_EXERCISE AIM_: Here the job is to return only the lines of the material, exactly, from the first one to the line with "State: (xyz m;".

_COLLECTED DATA_:
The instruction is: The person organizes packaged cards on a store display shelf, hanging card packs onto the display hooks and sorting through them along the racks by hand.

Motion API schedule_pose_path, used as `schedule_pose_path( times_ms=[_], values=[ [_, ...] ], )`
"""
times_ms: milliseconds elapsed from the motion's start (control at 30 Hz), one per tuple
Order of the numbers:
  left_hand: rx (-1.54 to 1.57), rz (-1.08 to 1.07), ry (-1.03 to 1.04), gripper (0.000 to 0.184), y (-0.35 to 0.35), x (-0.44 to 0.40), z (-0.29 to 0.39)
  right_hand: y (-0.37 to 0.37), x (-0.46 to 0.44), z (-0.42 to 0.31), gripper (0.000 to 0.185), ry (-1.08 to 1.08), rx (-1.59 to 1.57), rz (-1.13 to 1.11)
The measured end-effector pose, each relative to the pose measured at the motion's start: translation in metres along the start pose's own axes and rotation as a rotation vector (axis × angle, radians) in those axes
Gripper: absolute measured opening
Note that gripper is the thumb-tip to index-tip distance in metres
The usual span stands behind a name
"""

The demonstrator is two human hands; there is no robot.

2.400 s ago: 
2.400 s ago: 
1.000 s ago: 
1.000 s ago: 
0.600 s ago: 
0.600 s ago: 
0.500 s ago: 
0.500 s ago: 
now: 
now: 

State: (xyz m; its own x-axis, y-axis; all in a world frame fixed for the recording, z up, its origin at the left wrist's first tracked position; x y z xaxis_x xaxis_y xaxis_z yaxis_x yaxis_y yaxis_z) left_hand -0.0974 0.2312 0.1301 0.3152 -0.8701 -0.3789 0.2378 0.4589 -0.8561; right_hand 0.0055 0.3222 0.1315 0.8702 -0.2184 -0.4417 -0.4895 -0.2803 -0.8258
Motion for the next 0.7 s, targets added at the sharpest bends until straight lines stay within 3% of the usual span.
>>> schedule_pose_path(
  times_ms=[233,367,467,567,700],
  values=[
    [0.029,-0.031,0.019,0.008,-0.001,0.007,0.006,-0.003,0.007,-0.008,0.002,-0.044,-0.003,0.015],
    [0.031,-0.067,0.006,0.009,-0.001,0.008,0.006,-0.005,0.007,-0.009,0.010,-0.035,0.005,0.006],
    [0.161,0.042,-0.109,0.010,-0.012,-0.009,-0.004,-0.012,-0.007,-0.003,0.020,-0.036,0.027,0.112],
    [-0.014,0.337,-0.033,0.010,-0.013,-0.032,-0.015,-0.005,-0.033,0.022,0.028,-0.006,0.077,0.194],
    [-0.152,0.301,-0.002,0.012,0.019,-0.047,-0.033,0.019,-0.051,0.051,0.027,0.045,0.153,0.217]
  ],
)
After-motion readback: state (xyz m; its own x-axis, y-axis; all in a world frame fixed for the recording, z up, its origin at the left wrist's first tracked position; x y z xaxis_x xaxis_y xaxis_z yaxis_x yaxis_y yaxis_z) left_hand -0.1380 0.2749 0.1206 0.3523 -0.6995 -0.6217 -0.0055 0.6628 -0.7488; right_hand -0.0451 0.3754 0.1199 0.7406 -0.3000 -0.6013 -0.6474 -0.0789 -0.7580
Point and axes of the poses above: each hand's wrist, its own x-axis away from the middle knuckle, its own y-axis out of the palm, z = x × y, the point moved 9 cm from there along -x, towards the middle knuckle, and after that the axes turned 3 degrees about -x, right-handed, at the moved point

_ANSWER_:
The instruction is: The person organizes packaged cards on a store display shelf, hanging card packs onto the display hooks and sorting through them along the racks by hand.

Motion API schedule_pose_path, used as `schedule_pose_path( times_ms=[_], values=[ [_, ...] ], )`
"""
times_ms: milliseconds elapsed from the motion's start (control at 30 Hz), one per tuple
Order of the numbers:
  left_hand: rx (-1.54 to 1.57), rz (-1.08 to 1.07), ry (-1.03 to 1.04), gripper (0.000 to 0.184), y (-0.35 to 0.35), x (-0.44 to 0.40), z (-0.29 to 0.39)
  right_hand: y (-0.37 to 0.37), x (-0.46 to 0.44), z (-0.42 to 0.31), gripper (0.000 to 0.185), ry (-1.08 to 1.08), rx (-1.59 to 1.57), rz (-1.13 to 1.11)
The measured end-effector pose, each relative to the pose measured at the motion's start: translation in metres along the start pose's own axes and rotation as a rotation vector (axis × angle, radians) in those axes
Gripper: absolute measured opening
Note that gripper is the thumb-tip to index-tip distance in metres
The usual span stands behind a name
"""

The demonstrator is two human hands; there is no robot.

2.400 s ago: 
2.400 s ago: 
1.000 s ago: 
1.000 s ago: 
0.600 s ago: 
0.600 s ago: 
0.500 s ago: 
0.500 s ago: 
now: 
now: 

State: (xyz m; its own x-axis, y-axis; all in a world frame fixed for the recording, z up, its origin at the left wrist's first tracked position; x y z xaxis_x xaxis_y xaxis_z yaxis_x yaxis_y yaxis_z) left_hand -0.0974 0.2312 0.1301 0.3152 -0.8701 -0.3789 0.2378 0.4589 -0.8561; right_hand 0.0055 0.3222 0.1315 0.8702 -0.2184 -0.4417 -0.4895 -0.2803 -0.8258

With this, the answer is finished.